Después fue a reunirse con el sultán, le expuso la situación y le dijo:
"Es preciso que hagamos venir a esa persona, que la invites
personalmente. No hay duda de que estará encantado con tal invitación, sobre
todo si le envías como regalo unos vestidos adornados con oro y plata."
El
sultán se apresuró a enviar a algunos de sus servidores como mensajeros ante el
joyero de Samarkanda. Cuando llegaron a su destino, fueron a ver al joyero y le
dijeron:
"¡Oh, hombre de talento! ¡Tu nombre es célebre en todas partes! Y
nuestro sultán desea confiarte el puesto de joyero de su palacio. Te envía unos
vestidos, oro y plata. Si vienes, serás su protegido."
A
la vista de los presentes que se le hacían, el joyero, sin sombra de duda, tomó
el camino del palacio con el corazón henchido de gozo. Dejó su país,
abandonando a sus hijos, y a su familia, soñando con riquezas. Pero el ángel de
la muerte le decía al oído:
"¡Vaya! ¿Crees acaso poder llevarte al más allá aquello con lo que
sueñas?"
A
su llegada, el joyero fue presentado al sultán.
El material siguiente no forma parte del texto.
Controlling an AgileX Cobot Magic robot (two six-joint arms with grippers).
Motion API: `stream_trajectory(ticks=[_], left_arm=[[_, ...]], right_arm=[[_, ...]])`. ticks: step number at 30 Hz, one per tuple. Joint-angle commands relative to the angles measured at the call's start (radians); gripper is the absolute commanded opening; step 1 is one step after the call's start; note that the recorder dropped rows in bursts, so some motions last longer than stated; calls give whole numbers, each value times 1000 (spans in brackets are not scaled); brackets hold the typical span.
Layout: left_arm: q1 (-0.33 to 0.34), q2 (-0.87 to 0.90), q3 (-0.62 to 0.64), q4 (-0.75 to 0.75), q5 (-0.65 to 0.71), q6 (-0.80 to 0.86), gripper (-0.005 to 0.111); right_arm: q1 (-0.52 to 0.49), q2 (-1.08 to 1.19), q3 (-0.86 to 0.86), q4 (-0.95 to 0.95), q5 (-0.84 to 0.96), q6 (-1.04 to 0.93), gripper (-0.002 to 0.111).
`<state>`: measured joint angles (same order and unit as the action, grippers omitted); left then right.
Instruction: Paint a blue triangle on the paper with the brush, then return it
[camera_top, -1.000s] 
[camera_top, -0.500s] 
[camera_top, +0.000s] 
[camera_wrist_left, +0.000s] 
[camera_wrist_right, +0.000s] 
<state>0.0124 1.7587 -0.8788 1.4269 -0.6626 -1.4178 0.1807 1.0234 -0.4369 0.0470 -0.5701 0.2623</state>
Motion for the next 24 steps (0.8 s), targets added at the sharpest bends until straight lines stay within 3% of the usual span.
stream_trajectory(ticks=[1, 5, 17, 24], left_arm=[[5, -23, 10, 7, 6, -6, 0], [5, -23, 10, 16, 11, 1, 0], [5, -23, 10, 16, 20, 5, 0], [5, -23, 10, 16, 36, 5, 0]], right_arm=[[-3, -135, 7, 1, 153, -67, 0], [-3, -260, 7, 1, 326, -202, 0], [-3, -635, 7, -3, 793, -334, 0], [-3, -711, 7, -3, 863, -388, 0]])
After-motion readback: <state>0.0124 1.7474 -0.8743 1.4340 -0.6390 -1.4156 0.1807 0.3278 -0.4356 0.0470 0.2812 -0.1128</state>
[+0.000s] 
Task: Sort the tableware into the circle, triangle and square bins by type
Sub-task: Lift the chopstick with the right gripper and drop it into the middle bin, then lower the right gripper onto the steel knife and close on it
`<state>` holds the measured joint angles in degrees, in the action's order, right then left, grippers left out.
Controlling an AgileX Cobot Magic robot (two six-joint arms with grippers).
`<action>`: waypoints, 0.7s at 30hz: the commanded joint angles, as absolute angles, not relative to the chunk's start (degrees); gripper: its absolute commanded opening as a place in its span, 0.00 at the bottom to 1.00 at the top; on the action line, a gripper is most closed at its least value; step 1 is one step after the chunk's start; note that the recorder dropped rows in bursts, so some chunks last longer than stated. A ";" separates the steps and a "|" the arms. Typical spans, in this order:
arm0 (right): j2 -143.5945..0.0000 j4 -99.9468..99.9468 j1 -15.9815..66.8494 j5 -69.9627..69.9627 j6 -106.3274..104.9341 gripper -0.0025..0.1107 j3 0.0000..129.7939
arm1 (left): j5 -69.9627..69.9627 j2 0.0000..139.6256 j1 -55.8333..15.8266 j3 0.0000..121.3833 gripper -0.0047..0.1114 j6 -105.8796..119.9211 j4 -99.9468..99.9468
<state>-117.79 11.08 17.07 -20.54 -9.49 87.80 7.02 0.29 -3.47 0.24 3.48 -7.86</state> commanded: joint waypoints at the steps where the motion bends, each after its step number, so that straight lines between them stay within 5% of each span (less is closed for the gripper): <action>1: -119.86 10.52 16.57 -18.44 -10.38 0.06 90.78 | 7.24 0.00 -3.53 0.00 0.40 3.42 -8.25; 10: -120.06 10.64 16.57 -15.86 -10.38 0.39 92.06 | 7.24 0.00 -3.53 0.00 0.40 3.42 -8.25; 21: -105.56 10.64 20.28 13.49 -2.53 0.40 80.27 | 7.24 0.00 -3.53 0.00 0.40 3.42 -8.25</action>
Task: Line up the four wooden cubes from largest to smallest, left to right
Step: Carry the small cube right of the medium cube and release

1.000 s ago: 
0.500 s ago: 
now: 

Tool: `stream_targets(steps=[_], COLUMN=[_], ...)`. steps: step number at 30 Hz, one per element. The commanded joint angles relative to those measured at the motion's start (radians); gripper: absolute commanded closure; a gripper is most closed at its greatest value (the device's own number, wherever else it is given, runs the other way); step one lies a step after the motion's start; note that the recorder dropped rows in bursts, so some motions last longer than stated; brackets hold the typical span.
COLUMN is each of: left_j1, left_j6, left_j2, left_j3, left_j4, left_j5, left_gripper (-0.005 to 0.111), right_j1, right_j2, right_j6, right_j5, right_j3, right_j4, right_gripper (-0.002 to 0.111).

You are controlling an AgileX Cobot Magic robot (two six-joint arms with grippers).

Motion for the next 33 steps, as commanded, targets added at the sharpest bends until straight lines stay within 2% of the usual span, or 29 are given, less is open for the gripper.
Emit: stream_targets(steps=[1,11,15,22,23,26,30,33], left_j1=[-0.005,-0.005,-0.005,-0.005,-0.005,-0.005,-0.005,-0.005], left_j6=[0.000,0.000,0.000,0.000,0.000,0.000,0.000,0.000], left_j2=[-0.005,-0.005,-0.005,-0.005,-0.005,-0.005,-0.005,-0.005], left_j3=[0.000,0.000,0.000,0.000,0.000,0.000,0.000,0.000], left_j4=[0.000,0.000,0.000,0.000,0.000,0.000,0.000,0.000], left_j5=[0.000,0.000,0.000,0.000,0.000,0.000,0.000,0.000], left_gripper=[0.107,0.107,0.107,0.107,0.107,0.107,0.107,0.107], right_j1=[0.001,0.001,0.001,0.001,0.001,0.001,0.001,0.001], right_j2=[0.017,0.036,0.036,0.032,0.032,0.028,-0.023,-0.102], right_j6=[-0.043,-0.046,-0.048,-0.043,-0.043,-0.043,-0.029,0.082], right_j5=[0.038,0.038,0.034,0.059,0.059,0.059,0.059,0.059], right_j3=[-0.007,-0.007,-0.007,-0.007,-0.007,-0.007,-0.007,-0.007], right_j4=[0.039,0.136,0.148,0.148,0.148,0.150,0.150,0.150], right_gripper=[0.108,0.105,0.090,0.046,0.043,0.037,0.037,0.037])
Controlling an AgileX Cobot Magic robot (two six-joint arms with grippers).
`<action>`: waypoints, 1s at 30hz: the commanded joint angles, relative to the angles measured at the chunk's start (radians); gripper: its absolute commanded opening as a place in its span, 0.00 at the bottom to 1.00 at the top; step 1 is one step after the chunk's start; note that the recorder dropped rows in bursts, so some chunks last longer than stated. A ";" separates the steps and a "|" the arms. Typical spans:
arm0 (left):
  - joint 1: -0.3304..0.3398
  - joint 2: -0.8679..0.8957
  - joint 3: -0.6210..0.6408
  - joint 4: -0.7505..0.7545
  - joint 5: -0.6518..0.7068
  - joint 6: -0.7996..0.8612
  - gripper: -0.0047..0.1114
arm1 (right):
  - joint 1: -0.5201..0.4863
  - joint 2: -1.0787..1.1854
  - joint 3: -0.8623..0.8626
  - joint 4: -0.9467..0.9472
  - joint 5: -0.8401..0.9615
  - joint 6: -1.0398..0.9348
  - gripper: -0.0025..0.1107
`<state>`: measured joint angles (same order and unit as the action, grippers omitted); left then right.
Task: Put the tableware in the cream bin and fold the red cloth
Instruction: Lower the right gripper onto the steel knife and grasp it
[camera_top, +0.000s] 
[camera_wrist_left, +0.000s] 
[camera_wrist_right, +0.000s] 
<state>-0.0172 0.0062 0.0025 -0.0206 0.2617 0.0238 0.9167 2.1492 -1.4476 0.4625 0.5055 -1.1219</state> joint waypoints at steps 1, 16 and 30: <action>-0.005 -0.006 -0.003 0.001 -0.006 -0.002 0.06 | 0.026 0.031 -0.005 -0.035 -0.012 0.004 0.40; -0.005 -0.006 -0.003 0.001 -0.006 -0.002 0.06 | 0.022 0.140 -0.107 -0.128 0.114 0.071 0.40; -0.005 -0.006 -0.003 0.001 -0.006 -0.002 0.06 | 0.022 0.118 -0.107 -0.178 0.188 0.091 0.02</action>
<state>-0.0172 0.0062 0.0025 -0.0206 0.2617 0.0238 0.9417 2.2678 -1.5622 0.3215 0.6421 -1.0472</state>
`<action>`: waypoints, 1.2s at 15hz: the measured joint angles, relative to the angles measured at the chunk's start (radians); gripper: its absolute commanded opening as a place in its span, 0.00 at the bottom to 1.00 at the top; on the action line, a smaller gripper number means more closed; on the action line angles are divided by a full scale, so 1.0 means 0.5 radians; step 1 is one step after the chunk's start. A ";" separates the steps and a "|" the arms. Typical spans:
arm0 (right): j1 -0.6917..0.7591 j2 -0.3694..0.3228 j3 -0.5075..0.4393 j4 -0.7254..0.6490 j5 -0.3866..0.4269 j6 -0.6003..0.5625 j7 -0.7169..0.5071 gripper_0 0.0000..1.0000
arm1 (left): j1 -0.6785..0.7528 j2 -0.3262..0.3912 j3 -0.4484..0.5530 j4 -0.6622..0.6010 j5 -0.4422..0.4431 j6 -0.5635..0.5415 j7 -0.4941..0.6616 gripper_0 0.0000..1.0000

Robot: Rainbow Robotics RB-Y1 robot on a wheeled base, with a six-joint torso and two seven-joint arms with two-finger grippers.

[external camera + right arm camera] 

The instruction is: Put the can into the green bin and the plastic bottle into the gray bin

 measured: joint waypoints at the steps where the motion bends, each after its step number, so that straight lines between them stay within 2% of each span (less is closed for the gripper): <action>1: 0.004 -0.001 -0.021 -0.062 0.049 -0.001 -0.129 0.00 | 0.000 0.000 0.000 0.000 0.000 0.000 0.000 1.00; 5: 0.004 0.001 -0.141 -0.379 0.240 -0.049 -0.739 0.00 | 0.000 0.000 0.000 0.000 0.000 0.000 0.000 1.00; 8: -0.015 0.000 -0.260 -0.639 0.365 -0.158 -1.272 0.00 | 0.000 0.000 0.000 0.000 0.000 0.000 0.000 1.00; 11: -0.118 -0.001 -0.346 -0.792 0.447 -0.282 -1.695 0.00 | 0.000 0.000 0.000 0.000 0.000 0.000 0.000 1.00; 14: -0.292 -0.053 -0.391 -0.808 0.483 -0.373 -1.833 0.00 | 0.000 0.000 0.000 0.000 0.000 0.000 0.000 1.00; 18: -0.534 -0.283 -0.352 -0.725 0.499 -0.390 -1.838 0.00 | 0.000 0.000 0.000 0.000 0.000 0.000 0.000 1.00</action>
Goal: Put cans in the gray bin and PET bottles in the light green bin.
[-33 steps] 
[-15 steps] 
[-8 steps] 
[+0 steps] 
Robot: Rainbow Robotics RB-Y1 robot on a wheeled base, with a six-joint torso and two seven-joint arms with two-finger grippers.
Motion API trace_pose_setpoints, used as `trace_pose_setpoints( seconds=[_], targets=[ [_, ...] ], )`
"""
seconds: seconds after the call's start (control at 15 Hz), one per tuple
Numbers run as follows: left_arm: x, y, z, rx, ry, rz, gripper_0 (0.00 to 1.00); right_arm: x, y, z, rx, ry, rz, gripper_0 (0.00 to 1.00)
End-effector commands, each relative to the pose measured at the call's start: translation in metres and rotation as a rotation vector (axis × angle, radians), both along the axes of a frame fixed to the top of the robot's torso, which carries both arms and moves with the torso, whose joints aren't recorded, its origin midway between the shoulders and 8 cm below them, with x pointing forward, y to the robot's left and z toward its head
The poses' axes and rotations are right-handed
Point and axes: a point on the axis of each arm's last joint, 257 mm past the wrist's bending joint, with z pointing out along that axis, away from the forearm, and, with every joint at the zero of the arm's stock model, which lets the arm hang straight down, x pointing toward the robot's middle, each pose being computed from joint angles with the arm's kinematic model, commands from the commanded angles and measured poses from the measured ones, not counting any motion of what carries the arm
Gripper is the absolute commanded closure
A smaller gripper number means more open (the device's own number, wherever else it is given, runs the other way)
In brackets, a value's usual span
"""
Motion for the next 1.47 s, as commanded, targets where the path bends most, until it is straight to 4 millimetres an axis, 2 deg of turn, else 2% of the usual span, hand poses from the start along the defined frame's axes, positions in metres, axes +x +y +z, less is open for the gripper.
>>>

Este lo honró mucho y le confió
la custodia de todos sus tesoros. El anciano médico pidió entonces al sultán
que uniera al joyero con la hermosa sirvienta para que el fuego de su nostalgia
se apagase por el agua de la unión.
Durante seis meses, el joyero y la hermosa sirvienta vivieron en el
placer y en el gozo. La enferma sanaba y se volvía cada vez más hermosa.
Un
día, el médico preparó una cocción para que el joyero enfermase. Y, bajo el
efecto de su enfermedad, este último perdió toda su belleza. Sus mejillas
palidecieron y el corazón de la hermosa sirvienta se enfrió en su relación con
él. Su amor por él disminuyó así hasta desaparecer completamente.
Cuando el amor depende de los colores o de los perfumes, no es amor es
una vergüenza. Sus más hermosas plumas, para el pavo real, son enemigas. El
zorro que va desprevenido pierde la vida a causa de su cola. El elefante pierde
la suya por un poco de marfil.
El
joyero decía:
"Un cazador ha hecho correr mi sangre, como si yo fuese una gacela
y él quisiera apoderarse de mi almizcle. Que el que ha hecho eso no crea que no
me vengaré."
Rindió el alma y la sirvienta quedó libre de los tormentos del amor.
Pero el amor a lo efímero no es amor.